When you reach the line with "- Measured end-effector" in the listing below, transcribe it and each line after it up to and including the line with "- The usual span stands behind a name", exactly and with nothing else.

EXERCISE DATA section start

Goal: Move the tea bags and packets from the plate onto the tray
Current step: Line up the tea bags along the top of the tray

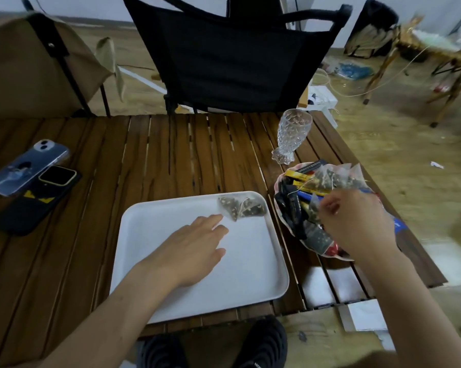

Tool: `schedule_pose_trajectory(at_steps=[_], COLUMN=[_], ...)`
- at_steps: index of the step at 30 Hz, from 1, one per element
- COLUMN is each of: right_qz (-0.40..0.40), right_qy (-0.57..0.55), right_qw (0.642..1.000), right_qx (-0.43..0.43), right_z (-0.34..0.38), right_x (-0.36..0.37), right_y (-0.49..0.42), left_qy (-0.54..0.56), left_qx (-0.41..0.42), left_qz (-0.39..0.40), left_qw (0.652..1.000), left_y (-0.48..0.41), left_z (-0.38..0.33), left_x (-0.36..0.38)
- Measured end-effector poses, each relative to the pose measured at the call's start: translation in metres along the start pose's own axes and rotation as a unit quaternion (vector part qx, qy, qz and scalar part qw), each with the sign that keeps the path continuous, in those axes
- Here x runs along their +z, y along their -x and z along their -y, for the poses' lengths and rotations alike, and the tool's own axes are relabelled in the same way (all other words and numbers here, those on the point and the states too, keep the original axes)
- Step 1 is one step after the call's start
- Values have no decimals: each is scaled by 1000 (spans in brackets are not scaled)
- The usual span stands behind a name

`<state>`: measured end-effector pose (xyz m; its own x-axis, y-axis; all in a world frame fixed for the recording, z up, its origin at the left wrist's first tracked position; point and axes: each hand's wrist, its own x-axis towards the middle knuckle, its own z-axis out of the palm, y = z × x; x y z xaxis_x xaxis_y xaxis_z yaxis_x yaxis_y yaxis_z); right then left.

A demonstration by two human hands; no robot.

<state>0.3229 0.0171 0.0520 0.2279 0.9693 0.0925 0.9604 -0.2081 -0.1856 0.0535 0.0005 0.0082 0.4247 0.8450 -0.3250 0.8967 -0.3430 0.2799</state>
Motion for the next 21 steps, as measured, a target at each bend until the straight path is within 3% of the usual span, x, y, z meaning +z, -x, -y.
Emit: schedule_pose_trajectory(at_steps=[3,5,11,18,21], right_qz=[-77,-87,32,120,182], right_qy=[-78,-123,-172,-251,-337], right_qw=[993,981,967,950,919], right_qx=[-51,-119,-185,-144,-94], right_z=[11,24,57,66,68], right_x=[-5,-1,46,67,68], right_y=[3,7,23,21,21], left_qy=[13,18,8,3,1], left_qx=[-2,-6,-29,-29,-33], left_qz=[-2,-2,-15,6,7], left_qw=[1000,1000,999,1000,999], left_y=[5,6,9,14,14], left_z=[2,4,13,21,23], left_x=[-2,-4,-4,-3,-5])
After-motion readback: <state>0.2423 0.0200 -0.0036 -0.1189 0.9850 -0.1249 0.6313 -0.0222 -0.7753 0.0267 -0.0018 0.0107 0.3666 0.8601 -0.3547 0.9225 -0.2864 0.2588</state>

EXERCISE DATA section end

→ **EXERCISE RESULT**:
- Measured end-effector poses, each relative to the pose measured at the call's start: translation in metres along the start pose's own axes and rotation as a unit quaternion (vector part qx, qy, qz and scalar part qw), each with the sign that keeps the path continuous, in those axes
- Here x runs along their +z, y along their -x and z along their -y, for the poses' lengths and rotations alike, and the tool's own axes are relabelled in the same way (all other words and numbers here, those on the point and the states too, keep the original axes)
- Step 1 is one step after the call's start
- Values have no decimals: each is scaled by 1000 (spans in brackets are not scaled)
- The usual span stands behind a name

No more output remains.